OCRE’s records use 91 distinct characters in these texts, but their distribution has a very long tail (illustrated here, or see the interactive plot in the accompanying Jupyter notebook). ‘I’ appears more than 200,000 times (roughly 10% of all characters), and ‘A’ is nearly as frequent; at the other extreme are several Greek characters that show up once

To understand this distribution better, we can split it into two sections at a threshhold where the frequencies drop off dramatically. I use 600 occurrences as a cut-off point (that is, characters representing less than three-tenths of one percent of the two million characters in OCRE). Only 25 characters appear above this threshhold, and they account for 99.8% of character occurrences in OCRE. Sixty-six characters fall below the threshhold, and in total comprise only 0.18% of character occurrences.

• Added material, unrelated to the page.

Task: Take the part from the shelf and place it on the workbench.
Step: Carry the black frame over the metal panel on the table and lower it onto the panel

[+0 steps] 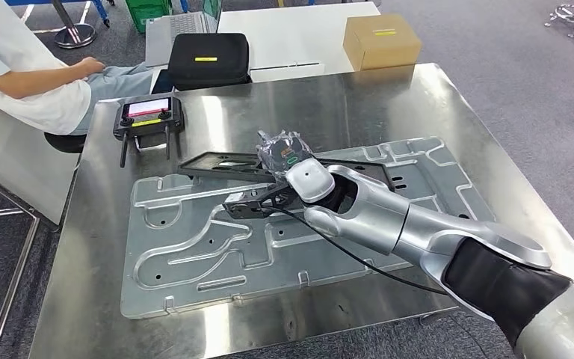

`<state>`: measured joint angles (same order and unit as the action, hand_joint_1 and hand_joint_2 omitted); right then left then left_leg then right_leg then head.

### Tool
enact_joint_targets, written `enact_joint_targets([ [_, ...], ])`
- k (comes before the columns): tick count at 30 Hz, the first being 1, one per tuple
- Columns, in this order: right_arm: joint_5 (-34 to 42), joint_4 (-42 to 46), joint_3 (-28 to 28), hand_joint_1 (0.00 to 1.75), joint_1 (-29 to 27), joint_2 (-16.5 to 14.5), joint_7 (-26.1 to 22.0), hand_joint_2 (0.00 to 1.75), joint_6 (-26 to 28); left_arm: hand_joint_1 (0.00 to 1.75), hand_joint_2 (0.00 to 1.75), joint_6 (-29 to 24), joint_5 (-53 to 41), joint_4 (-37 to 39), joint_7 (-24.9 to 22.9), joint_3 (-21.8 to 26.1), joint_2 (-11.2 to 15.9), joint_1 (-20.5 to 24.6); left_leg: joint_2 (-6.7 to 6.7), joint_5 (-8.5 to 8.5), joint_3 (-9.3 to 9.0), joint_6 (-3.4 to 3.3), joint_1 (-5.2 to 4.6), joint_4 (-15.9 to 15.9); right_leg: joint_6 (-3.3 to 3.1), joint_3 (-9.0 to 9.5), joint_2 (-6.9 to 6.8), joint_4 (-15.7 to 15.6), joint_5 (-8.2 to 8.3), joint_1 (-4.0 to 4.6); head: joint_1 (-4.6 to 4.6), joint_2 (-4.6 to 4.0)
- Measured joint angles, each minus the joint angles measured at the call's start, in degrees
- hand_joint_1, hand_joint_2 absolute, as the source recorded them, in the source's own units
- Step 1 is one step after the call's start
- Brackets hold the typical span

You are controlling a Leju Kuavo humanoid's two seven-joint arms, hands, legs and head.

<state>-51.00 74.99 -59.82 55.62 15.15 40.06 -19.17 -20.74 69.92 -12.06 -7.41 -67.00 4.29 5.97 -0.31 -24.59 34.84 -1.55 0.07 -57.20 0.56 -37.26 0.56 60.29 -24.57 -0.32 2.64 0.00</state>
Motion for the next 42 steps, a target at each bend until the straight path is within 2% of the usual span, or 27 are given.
enact_joint_targets([
  [1, -0.09, -0.01, 0.0, 0.0, 0.23, 0.03, 0.02, 0.0, -0.28, 0.0, 0.0, 0.07, 0.0, -0.01, 0.05, 0.01, -0.04, -0.01, 0.1, 0.27, -0.25, -0.21, 0.19, 0.36, 0.23, -0.81, -0.04, 2.07, -1.37, 0.02, 0.09, 0.0],
  [3, -0.21, -0.02, 0.0, 0.0, 0.28, 0.08, 0.04, 0.0, -0.84, 0.0, 0.0, 0.29, -0.01, -0.01, 0.13, 0.01, -0.07, -0.01, 0.2, 0.36, -0.32, -0.47, 0.24, 0.45, 0.58, -3.69, -0.1, 8.95, -5.05, -0.2, 0.2, 0.0],
  [4, -0.25, -0.03, 0.0, 0.0, 0.14, 0.1, 0.04, 0.0, -1.02, 0.0, 0.0, 0.35, -0.01, -0.01, 0.17, 0.0, -0.07, 0.0, 0.2, 0.35, -0.27, -0.53, 0.25, 0.38, 0.77, -5.05, -0.12, 12.15, -6.33, -0.33, 0.2, 0.0],
  [5, -0.28, -0.04, 0.0, 0.0, -0.03, 0.15, 0.04, 0.0, -1.18, 0.0, 0.0, 0.39, -0.02, -0.01, 0.21, 0.0, -0.08, 0.01, 0.18, 0.32, -0.22, -0.52, 0.27, 0.28, 0.95, -5.69, -0.16, 13.82, -6.68, -0.49, 0.2, 0.0],
  [6, -0.34, -0.06, 0.0, 0.0, -0.13, 0.21, 0.04, 0.0, -1.28, 0.0, 0.0, 0.42, -0.02, -0.01, 0.24, 0.0, -0.09, 0.0, 0.13, 0.28, -0.18, -0.47, 0.29, 0.14, 1.09, -5.33, -0.22, 13.42, -6.06, -0.67, 0.21, 0.0],
  [8, -0.54, -0.08, 0.0, 0.0, -0.09, 0.33, 0.05, 0.0, -1.35, 0.0, 0.0, 0.49, -0.01, -0.01, 0.28, 0.01, -0.13, -0.1, 0.04, 0.01, -0.09, -0.1, 0.37, -0.37, 1.25, -1.76, -0.37, 6.96, -3.09, -1.01, 0.22, 0.0],
  [10, -0.75, -0.04, 0.0, 0.0, 0.01, 0.38, 0.05, 0.0, -1.36, 0.0, 0.0, 0.54, -0.01, 0.0, 0.39, 0.01, -0.16, -0.16, -0.03, -0.38, 0.24, 0.53, 0.22, -1.15, 1.02, 1.58, -0.36, 0.89, -1.29, -0.96, 0.18, 0.0],
  [11, -0.83, 0.0, 0.0, 0.0, 0.01, 0.39, 0.04, 0.0, -1.37, 0.0, 0.0, 0.55, -0.01, 0.0, 0.45, 0.01, -0.16, -0.16, -0.05, -0.46, 0.41, 0.83, 0.12, -1.4, 0.79, 2.16, -0.31, -0.25, -1.18, -0.85, 0.14, 0.0],
  [14, -0.94, 0.07, 0.01, 0.0, -0.02, 0.47, 0.04, 0.0, -1.39, 0.0, 0.0, 0.56, -0.01, -0.01, 0.55, 0.0, -0.16, -0.21, -0.07, -0.5, 0.58, 1.66, 0.19, -1.48, -0.21, 2.12, -0.23, -0.54, -0.84, -0.77, 0.14, 0.0],
  [15, -0.96, 0.1, 0.01, 0.0, 0.03, 0.49, 0.05, 0.0, -1.39, 0.0, 0.0, 0.56, -0.01, -0.01, 0.55, -0.01, -0.2, -0.25, -0.05, -1.14, 0.93, 1.98, 0.27, -2.24, -0.59, 2.16, -0.23, -0.73, -0.66, -0.87, 0.08, 0.0],
  [17, -0.98, 0.16, 0.01, 0.0, 0.06, 0.5, 0.04, 0.0, -1.39, 0.0, 0.0, 0.57, -0.02, -0.01, 0.56, -0.02, -0.27, -0.28, 0.01, -4.09, 3.01, 2.54, 0.43, -6.98, -1.1, 2.2, -0.24, -0.98, -0.41, -1.03, -0.07, 0.0],
  [19, -0.98, 0.2, 0.0, 0.0, -0.13, 0.5, 0.03, 0.0, -1.39, 0.0, 0.0, 0.57, -0.01, -0.01, 0.59, -0.02, -0.29, -0.23, 0.03, -7.33, 6.25, 2.9, 0.53, -14.27, -1.21, 2.13, -0.28, -0.99, -0.38, -0.92, -0.11, 0.0],
  [20, -0.98, 0.19, 0.0, 0.0, -0.26, 0.5, 0.03, 0.0, -1.4, 0.0, 0.0, 0.57, -0.01, -0.01, 0.62, -0.02, -0.29, -0.22, 0.03, -7.87, 7.26, 2.96, 0.54, -16.55, -1.22, 2.11, -0.29, -0.99, -0.39, -0.85, -0.11, 0.0],
  [21, -0.98, 0.19, 0.0, 0.0, -0.34, 0.5, 0.03, 0.0, -1.42, 0.0, 0.0, 0.57, -0.01, -0.01, 0.62, -0.02, -0.29, -0.24, 0.03, -7.31, 7.24, 2.92, 0.54, -16.65, -1.22, 2.12, -0.29, -0.98, -0.39, -0.81, -0.11, 0.0],
  [22, -0.98, 0.19, 0.01, 0.0, -0.37, 0.5, 0.03, 0.0, -1.44, 0.0, 0.0, 0.57, 0.0, -0.01, 0.62, -0.02, -0.29, -0.29, 0.03, -5.84, 6.12, 2.78, 0.53, -14.56, -1.21, 2.15, -0.28, -0.95, -0.35, -0.79, -0.12, 0.0],
  [24, -0.99, 0.2, 0.01, 0.0, -0.28, 0.5, 0.03, 0.0, -1.5, 0.0, 0.0, 0.57, 0.0, -0.01, 0.59, -0.02, -0.28, -0.32, 0.0, -2.47, 2.02, 2.3, 0.46, -6.8, -1.14, 2.19, -0.25, -0.9, -0.27, -0.71, -0.11, 0.0],
  [26, -1.0, 0.2, 0.0, 0.0, -0.17, 0.51, 0.04, 0.0, -1.61, 0.0, 0.0, 0.57, -0.01, -0.01, 0.55, -0.02, -0.25, -0.25, -0.08, -1.05, -0.43, 1.78, 0.15, -1.84, -0.79, 2.02, -0.24, -0.9, -0.06, -0.6, -0.08, 0.0],
  [29, -1.0, 0.2, 0.01, 0.0, -0.16, 0.55, 0.05, 0.0, -1.81, 0.0, 0.0, 0.57, -0.01, -0.01, 0.51, -0.02, -0.23, -0.14, -0.05, -0.5, -0.36, 0.97, -0.02, -1.0, 0.12, 1.74, -0.24, -1.04, 0.26, -0.63, -0.06, 0.0],
  [30, -1.01, 0.2, 0.01, 0.0, -0.15, 0.65, 0.05, 0.0, -1.83, 0.0, 0.0, 0.57, -0.01, -0.01, 0.51, -0.02, -0.24, -0.12, 0.03, -0.15, -0.33, 0.61, 0.08, -0.68, 0.39, 1.58, -0.24, -0.64, -0.28, -0.63, -0.02, 0.0],
  [32, -1.11, 0.21, 0.02, 0.0, -0.1, 0.83, 0.05, 0.0, -1.93, 0.0, 0.0, 0.57, -0.01, -0.01, 0.44, -0.02, -0.25, -0.11, 0.24, 0.6, -0.09, -0.13, 0.31, -0.12, 0.79, 0.27, -0.27, 3.11, -3.71, -0.66, 0.15, 0.0],
  [34, -1.38, 0.22, 0.02, 0.0, -0.28, 0.97, 0.05, 0.0, -2.41, 0.0, 0.0, 0.56, -0.01, -0.01, 0.29, -0.02, -0.25, -0.09, 0.32, 1.13, 0.6, -0.58, 0.21, -0.12, 1.07, -2.02, -0.31, 10.17, -8.31, -0.7, 0.3, 0.0],
  [35, -1.56, 0.22, 0.01, 0.0, -0.45, 1.08, 0.05, 0.0, -2.75, 0.0, 0.0, 0.56, -0.01, -0.01, 0.2, -0.02, -0.23, -0.07, 0.32, 1.4, 1.04, -0.69, 0.18, -0.18, 1.17, -2.77, -0.32, 13.01, -9.62, -0.73, 0.3, 0.0],
  [36, -1.73, 0.22, 0.01, 0.0, -0.61, 1.19, 0.05, 0.0, -3.07, 0.0, 0.0, 0.55, -0.02, -0.01, 0.13, -0.02, -0.22, -0.06, 0.31, 1.68, 1.5, -0.7, 0.16, -0.27, 1.23, -2.65, -0.33, 14.02, -9.8, -0.77, 0.31, 0.0],
  [37, -1.91, 0.23, 0.02, 0.0, -0.71, 1.27, 0.05, 0.0, -3.31, 0.0, 0.0, 0.54, -0.02, -0.01, 0.03, -0.01, -0.21, -0.08, 0.3, 1.96, 1.96, -0.63, 0.17, -0.41, 1.27, -1.51, -0.34, 12.98, -9.03, -0.82, 0.32, 0.0],
  [40, -2.32, 0.61, 0.08, 0.0, -0.69, 1.38, 0.05, 0.0, -3.61, 0.0, 0.0, 0.53, -0.01, -0.01, -0.31, -0.01, -0.21, -0.14, 0.27, 2.66, 3.19, -0.02, 0.14, -1.11, 1.05, 5.26, -0.32, 2.69, -5.51, -0.77, 0.27, 0.0],
  [41, -2.45, 0.85, 0.14, 0.0, -0.67, 1.4, 0.05, 0.0, -3.66, 0.0, 0.0, 0.54, -0.01, 0.0, -0.38, -0.02, -0.21, -0.13, 0.25, 2.91, 3.47, 0.32, 0.08, -1.33, 0.87, 6.52, -0.28, 0.41, -4.92, -0.63, 0.3, 0.0],
  [42, -2.61, 1.04, 0.22, 0.0, -0.67, 1.44, 0.05, 0.0, -3.73, 0.0, 0.0, 0.54, -0.01, 0.01, -0.41, -0.02, -0.21, -0.1, 0.23, 3.24, 3.69, 0.67, 0.02, -1.43, 0.64, 6.84, -0.23, -0.55, -4.71, -0.48, 0.29, 0.0],
])
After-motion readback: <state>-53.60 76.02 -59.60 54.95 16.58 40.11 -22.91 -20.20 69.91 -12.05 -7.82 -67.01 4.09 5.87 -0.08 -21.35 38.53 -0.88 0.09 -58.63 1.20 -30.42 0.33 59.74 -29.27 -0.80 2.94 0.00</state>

The 25 frequent characters include the space character, two punctuation marks, and 20 upper-case alphabetic characters (since OCRE follows RIC in transcribing legends in upper case). Unexpectedly, the lower-case letters ‘o’ and ‘r’ also appear. These are in every case comments in English that have been incorporated into the text of the legend. The surprising frequency of those two letters (in contrast to the minuscule numbers of other lower-case letters) is due to the practice in later volumes of RIC of offering alternate readings of the legend’s text separated by the word ‘or’.

Our goal in specifying characters that we will accept in legends is to enable us to process tens of thousands of legends automatically. We will exclude the ‘o’ and ‘r’ characters, but keep the 23 other frequent characters.

Of the 66 less frequent characters, most are characters we want to exclude: lower-case letters used for English comments, Greek characters we won’t process in our morphological parsing, or punctuation such as brackets and ellipses indicating lacunae or editorial restoration, categories of legends that we want to exclude from our subsequent textual analysis. There are a handful of transcription errors (either in RIC or OCRE’s digitization) where a ‘J’ or ‘U’ has slipped in, in contradiction to RIC’s normal standard of using ‘I’ and ‘V’ for both vocalic and consonantal values. We will exclude these characters, too.

There are, however, three less common upper-case alphabetic characters (in descending order of frequency, ‘Z’, ‘Y’, and ‘K’), and a couple of further punctuation marks that we an process in our textual analysis. In total, this makes 23 upper-case alphabetic characters, four punctuation marks and the white space, for the following complete alphabet of 28 characters:

“ABCDEFGHIKLMNOPQRSTVXYZ -•←

To prepare for subsequent textual analysis, we filter the legends to exclude any texts including characters outside this list. Of the 98,566 legends in OCRE, more than 96.5% use only these 28 characters; fewer than 3.5% are excluded.

The next post in this series will use the 96.5% of legends with clean orthography as a basis for creating a parallel version with fully expanded text.

For more details and the mechanics behind the summary of OCRE’s character usage, see the Jupyter notebook accompanying this post:
ocre/Ocre_char_set.ipynb in my nomisma-jupyter repository on github, or running on mybinder.org.